(Data to use begins)
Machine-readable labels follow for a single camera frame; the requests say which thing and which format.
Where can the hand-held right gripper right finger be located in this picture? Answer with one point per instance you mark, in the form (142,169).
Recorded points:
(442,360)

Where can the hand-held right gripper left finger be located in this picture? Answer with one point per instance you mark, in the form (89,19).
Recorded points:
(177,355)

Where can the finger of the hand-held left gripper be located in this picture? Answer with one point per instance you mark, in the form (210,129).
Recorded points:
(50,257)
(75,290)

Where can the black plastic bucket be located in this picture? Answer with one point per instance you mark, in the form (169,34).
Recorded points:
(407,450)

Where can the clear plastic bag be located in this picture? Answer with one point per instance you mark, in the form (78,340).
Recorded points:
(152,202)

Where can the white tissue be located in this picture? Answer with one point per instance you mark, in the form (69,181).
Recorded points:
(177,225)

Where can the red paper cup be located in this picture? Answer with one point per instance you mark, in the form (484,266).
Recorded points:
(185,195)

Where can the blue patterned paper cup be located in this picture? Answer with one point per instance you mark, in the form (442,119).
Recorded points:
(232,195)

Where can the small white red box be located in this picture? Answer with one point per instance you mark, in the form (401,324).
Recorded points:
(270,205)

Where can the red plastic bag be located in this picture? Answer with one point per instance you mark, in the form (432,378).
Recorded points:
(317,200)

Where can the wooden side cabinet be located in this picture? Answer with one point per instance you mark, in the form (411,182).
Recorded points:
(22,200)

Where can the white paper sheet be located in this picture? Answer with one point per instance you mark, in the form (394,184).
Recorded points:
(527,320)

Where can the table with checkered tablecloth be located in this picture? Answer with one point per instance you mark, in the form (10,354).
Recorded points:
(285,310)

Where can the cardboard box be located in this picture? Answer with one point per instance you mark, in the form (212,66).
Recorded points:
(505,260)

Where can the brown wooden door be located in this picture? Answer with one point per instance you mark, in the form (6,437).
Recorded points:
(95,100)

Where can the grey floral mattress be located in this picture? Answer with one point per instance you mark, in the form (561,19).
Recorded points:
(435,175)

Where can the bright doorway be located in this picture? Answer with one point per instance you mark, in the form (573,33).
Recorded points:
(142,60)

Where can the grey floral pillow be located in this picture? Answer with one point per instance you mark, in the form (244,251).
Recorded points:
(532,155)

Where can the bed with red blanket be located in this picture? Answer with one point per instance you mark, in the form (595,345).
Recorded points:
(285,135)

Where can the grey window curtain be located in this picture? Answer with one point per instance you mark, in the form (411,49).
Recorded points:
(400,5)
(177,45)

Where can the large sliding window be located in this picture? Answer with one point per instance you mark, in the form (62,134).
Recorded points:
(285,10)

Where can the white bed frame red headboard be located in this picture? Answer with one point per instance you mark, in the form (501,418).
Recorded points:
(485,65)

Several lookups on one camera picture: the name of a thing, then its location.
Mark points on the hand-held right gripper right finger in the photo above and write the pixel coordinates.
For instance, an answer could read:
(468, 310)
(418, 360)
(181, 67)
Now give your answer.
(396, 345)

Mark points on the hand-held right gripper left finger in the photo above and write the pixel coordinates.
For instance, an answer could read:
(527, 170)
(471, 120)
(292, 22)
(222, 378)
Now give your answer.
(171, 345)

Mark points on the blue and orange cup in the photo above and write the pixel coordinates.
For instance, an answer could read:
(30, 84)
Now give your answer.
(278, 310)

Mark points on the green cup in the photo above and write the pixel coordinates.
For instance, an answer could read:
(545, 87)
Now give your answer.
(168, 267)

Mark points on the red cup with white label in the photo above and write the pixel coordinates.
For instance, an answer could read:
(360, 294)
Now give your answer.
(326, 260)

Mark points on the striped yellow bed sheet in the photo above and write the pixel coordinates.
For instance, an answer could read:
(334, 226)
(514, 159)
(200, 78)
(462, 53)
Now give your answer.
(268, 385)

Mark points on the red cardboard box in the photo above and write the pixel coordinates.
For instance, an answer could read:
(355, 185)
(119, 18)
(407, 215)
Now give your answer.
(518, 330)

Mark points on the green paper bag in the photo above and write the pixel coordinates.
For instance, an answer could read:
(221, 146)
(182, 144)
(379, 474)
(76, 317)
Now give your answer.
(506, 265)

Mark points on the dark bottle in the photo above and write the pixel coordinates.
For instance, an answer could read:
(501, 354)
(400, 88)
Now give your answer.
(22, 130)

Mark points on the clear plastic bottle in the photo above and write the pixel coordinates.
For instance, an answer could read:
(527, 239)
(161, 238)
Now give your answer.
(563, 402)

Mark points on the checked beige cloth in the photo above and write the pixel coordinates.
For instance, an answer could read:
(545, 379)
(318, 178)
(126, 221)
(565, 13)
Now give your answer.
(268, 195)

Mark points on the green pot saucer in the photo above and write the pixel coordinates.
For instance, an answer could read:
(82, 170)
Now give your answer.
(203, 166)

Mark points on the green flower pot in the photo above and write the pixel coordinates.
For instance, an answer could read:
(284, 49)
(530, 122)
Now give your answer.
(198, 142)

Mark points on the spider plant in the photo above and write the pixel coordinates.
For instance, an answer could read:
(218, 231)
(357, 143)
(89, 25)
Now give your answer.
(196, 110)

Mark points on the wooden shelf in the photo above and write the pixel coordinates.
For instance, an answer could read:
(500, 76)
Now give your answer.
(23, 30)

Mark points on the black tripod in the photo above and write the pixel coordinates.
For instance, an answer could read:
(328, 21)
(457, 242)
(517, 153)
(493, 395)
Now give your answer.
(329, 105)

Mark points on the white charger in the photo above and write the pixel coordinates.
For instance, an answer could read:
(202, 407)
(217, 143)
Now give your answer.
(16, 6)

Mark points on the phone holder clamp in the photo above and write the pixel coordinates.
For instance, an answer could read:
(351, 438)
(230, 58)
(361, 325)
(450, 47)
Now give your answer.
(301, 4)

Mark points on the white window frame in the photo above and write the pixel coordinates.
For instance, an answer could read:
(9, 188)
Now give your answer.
(Data to use ends)
**The problem:** Each line of the data above containing the string "thing" is to be copied.

**Response:**
Machine-readable labels follow for a single camera frame; the requests say which thing and which format.
Several lookups on one camera picture: the name of a thing, then its location.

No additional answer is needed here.